Silence

Morgana

Morgana frowns at the sight in front of her: A stern-faced woman who won't see fifty again trying to talk to a group of mages, who swiftly turns to them as they enter.

A flash of familiarity hits her as she looks at the woman she and many others studied under for years, usually calm and controlled, trying desperately to hold it together for the survivors.

She realises that the woman's bossiness has survived, though.


The silence is deafening as they walk through the shell of what was once the Tower.

She remembers the laughing apprentices, often just children, excited and too eager to show off how they can use ice in the middle of the corridor, sending others skidding and trying out the swears they'd learned in books.

She remembers the older mages, heads cocked to one side, watching them with the hint of a smile, though if you talked to them, they'd lecture you about how irresponsible you were...

The Tower may not have been her home, but she knows that that doesn't apply to every mage - she doesn't understand why, but some mages were quite happy to stay in the Tower all their lives. She looks around her, and suddenly thinks, sadly, They did.

The Tower is not her home; she's wanted to escape most of her life. So why does seeing it all gone hurt so much? She swallows, says nothing, walks past more corpses clad in the familiar blue robes. She knows that she could have been one of them, but she refuses to say it, make it real.

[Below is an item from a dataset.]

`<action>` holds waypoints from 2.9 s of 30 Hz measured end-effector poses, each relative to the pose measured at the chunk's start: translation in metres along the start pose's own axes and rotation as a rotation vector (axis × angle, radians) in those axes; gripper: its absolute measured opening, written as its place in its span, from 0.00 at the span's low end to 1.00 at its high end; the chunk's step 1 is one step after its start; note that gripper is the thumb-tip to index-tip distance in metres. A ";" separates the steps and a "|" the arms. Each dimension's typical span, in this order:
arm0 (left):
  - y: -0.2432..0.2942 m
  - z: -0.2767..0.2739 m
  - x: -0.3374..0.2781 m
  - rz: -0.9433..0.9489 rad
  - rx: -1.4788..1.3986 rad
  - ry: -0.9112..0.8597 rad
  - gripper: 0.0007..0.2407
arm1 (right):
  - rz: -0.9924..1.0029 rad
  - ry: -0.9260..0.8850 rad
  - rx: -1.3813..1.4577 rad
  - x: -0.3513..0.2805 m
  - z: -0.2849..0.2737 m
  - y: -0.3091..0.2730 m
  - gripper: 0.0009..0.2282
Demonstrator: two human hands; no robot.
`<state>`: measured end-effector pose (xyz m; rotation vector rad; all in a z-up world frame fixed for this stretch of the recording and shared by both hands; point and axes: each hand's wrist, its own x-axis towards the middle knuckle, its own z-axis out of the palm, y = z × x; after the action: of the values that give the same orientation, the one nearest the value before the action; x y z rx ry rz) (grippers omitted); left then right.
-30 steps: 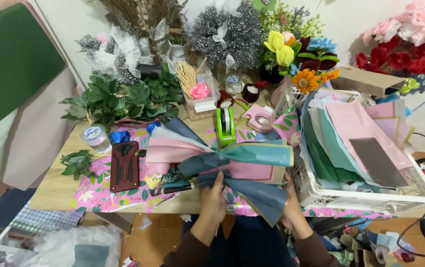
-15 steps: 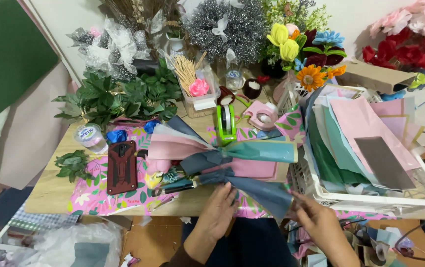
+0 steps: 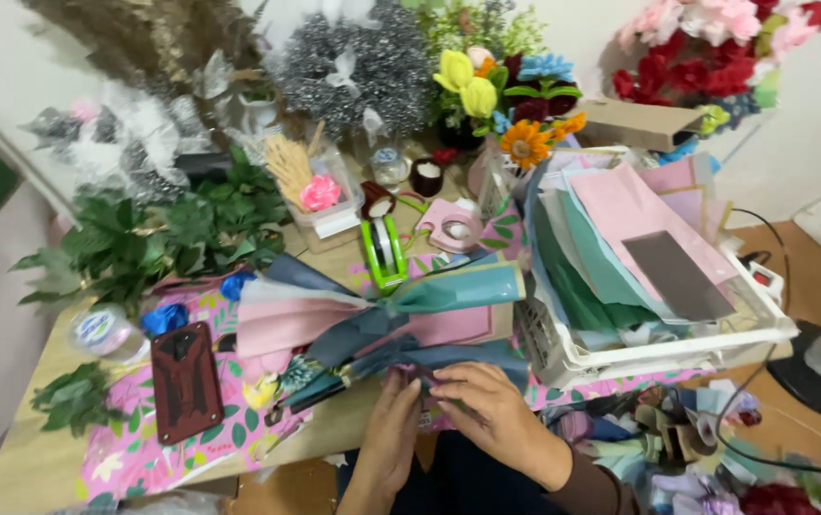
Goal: Assembling a flower bouquet by wrapping artificial flowers in decorative paper and securing with a stapler
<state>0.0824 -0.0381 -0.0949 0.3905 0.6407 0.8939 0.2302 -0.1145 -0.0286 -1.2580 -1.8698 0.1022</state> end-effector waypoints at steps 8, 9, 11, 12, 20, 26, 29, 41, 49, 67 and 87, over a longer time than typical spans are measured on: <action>-0.002 -0.004 -0.006 -0.082 0.085 0.036 0.31 | -0.052 0.169 -0.026 -0.008 -0.052 0.014 0.07; 0.003 0.002 -0.010 -0.091 0.083 0.081 0.30 | -0.100 0.224 -0.046 -0.011 -0.059 0.025 0.08; -0.005 -0.018 -0.009 -0.105 0.144 0.035 0.30 | -0.050 0.247 -0.210 -0.013 -0.097 0.045 0.07; -0.008 -0.027 -0.007 -0.110 0.201 -0.008 0.31 | -0.006 0.265 -0.368 -0.013 -0.116 0.056 0.06; 0.007 -0.071 -0.026 -0.101 0.357 -0.455 0.26 | 0.626 0.173 -0.717 -0.015 -0.221 0.161 0.15; 0.002 -0.083 -0.022 -0.151 0.361 -0.398 0.25 | 0.736 -0.145 -0.702 0.002 -0.225 0.202 0.22; 0.000 -0.075 -0.024 -0.182 0.369 -0.388 0.24 | 0.931 -0.257 -0.802 0.000 -0.223 0.206 0.16; 0.008 -0.033 -0.037 -0.152 0.481 -0.382 0.23 | 0.804 0.668 0.289 -0.016 -0.237 0.200 0.14; 0.015 0.035 -0.061 0.413 0.699 -0.394 0.15 | 0.520 0.672 0.879 0.010 -0.184 0.075 0.12; -0.024 0.000 -0.057 0.590 0.429 -0.041 0.02 | 0.141 -0.339 0.311 0.020 -0.047 -0.045 0.05; -0.007 0.013 -0.072 0.697 0.643 -0.024 0.09 | -0.074 -0.320 -0.254 0.041 -0.076 -0.038 0.24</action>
<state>0.0613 -0.1012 -0.0640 1.2527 0.7780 1.3267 0.2499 -0.1290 0.0626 -1.4048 -2.2591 0.0276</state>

Leliana has been throwing her what she must think are subtle glances, and she suddenly realises that she's been trying to gauge her reaction.

The only sounds are their footsteps, the occasional metallic noises of armour and her own breathing.

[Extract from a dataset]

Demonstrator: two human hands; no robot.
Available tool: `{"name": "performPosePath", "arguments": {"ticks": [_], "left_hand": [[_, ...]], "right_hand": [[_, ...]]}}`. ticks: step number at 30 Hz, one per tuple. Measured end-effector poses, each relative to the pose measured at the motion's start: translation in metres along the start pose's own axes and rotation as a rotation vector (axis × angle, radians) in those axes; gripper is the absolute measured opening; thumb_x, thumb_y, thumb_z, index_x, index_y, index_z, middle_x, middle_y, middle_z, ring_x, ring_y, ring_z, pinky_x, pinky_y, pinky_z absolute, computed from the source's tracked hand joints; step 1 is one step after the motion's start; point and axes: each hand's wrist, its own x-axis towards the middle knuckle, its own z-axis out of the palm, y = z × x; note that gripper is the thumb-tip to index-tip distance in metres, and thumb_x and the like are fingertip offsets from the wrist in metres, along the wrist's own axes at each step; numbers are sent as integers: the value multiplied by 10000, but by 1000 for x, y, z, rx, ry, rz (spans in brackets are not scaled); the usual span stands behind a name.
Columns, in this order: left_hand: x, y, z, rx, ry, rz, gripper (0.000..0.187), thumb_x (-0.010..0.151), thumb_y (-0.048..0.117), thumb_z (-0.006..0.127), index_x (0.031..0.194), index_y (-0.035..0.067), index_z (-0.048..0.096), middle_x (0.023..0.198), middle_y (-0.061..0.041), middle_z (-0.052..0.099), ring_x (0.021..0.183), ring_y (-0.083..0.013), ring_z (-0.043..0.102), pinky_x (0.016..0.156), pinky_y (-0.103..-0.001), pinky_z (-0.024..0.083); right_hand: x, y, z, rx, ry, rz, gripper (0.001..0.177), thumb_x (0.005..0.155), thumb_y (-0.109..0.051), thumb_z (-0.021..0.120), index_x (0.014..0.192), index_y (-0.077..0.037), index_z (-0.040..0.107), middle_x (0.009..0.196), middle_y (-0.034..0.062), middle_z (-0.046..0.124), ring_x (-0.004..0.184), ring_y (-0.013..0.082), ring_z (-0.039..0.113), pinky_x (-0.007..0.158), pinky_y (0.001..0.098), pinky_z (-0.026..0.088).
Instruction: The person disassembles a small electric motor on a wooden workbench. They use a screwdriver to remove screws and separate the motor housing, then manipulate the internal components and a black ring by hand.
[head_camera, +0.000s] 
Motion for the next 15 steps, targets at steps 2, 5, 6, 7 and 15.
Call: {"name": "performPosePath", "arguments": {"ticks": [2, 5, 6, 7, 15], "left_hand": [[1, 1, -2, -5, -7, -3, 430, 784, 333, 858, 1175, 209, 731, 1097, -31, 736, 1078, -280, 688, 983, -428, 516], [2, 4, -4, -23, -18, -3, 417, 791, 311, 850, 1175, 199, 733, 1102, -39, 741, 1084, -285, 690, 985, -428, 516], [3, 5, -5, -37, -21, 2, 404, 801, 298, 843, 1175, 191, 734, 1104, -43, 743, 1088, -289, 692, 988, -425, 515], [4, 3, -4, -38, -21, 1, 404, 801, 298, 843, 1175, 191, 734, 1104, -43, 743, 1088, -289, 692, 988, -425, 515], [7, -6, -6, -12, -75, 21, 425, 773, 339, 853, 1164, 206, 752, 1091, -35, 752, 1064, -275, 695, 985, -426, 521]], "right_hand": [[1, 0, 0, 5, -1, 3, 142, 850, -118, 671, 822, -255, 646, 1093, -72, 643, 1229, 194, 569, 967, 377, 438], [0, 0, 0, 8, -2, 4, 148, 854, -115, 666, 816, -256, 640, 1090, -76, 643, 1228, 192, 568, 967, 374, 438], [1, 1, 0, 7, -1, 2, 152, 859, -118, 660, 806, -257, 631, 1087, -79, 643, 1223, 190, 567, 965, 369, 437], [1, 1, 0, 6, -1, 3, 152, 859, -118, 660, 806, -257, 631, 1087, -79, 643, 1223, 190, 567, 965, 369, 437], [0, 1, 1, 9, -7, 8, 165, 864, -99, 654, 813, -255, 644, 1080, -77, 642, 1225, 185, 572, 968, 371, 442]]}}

Where are all the rabid abominations, the demons? Shouldn't there be creatures of the Fade rampaging through the halls?

Alistair catches her eye, nodding once, and in that moment something is shared between them, two comrades on the field. They're on their guard.

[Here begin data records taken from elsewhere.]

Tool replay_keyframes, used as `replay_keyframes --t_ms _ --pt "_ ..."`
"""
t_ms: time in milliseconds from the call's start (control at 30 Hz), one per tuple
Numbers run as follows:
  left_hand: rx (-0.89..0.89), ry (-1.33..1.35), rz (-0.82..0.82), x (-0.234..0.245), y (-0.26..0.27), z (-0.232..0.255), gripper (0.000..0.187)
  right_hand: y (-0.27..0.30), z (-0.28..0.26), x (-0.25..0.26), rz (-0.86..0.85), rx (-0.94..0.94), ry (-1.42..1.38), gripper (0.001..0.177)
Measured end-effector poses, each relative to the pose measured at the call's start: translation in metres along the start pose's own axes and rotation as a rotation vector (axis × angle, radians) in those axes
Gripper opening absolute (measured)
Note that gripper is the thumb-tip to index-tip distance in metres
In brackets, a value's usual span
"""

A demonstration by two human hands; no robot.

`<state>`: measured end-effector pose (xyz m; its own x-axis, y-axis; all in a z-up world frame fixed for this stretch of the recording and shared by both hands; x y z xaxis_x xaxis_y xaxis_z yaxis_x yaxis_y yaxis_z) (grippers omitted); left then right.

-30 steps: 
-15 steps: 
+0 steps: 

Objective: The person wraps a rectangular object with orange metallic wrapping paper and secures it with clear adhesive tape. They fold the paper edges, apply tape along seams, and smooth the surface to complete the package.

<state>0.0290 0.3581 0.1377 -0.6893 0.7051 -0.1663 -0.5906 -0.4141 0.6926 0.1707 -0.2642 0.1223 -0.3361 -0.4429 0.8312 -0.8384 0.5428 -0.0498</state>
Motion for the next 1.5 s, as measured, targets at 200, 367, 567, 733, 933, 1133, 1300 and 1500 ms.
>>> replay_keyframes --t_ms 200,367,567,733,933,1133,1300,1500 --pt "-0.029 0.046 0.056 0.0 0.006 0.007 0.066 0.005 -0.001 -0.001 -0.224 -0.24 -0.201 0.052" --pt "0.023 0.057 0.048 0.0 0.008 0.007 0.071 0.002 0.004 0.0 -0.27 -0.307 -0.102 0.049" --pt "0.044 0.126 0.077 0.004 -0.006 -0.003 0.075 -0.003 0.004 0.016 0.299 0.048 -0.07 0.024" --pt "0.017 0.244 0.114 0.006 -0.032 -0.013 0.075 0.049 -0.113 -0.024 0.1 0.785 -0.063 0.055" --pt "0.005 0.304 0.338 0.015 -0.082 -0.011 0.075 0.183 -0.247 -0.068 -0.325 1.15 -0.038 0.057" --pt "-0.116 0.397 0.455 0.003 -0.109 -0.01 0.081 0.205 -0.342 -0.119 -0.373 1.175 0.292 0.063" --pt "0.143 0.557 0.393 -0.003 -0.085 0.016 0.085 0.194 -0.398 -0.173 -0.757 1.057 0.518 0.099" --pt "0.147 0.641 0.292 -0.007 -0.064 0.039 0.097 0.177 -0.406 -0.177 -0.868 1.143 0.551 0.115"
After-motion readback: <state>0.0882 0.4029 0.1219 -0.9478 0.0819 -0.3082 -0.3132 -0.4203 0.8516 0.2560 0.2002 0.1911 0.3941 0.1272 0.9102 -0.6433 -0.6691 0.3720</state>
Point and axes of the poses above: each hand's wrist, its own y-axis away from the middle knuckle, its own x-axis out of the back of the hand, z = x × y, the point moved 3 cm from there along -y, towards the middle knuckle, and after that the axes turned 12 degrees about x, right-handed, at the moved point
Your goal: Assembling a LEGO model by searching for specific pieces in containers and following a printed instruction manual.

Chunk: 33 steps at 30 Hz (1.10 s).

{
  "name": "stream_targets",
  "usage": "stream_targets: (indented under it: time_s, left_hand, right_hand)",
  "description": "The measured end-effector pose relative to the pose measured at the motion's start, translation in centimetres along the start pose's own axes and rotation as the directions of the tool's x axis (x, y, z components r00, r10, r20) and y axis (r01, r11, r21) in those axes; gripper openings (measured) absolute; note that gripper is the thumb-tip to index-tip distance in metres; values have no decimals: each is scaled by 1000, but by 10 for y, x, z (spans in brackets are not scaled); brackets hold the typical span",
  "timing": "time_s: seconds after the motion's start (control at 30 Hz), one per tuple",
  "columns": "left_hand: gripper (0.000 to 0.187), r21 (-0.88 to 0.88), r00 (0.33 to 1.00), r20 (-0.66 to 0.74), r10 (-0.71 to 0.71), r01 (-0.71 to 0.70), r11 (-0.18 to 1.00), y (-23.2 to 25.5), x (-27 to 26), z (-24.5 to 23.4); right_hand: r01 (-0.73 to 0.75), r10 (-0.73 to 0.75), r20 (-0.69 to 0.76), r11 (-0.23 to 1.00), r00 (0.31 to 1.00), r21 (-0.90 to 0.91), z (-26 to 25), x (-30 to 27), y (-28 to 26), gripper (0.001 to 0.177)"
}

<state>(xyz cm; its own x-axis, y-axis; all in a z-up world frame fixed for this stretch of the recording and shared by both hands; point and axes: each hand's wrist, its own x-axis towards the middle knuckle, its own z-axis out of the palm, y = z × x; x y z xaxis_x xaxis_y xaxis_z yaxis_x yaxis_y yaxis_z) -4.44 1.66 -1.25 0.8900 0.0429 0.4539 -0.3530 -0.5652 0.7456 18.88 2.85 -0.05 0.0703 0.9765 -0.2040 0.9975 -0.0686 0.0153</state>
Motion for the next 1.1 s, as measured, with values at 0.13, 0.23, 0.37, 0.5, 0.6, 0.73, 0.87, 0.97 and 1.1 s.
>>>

They pass another body, and Morgana stoops to look at it - she wonders why she cares, since it is only a templar, but she looks back at Alistair and can't help thinking that before the lyrium and the indoctrination, this mangled husk might have been like him: laughing, joking, living. Just a man.

She wonders when she started to think like this.

"Morgana - " Alistair starts to warn her, but she eases the shattered helmet off anyway, trying her best not to take any of the ruined skin off with it.

The face is charred to the point where it is unrecognisable, and, even though she tries to tell herself she has a strong stomach, bile rises in the back of her throat and she has to swallow it down.

There is a hand on her shoulder suddenly, and she jumps at the unexpected contact, looking to her side to see Leliana on the ground beside her, giving her a small smile and reciting the funeral lines of the Chant. When she is finished, she says softly, "There will be time for a pyre later; we must keep going."

Morgana nods, standing up, and Alistair asks, "Did you know who he was?"

"No. Just a templar." She thinks she sees him flinch at the use of "just" a templar - not a person, then? - and she didn't mean it like that - this time, at least - but when she opens her mouth to explain, the Senior Enchanter briskly cuts her off with something about needing to make progress.

They come to the first door, and then the abominations are all around them, screaming, and the silence is gone forever.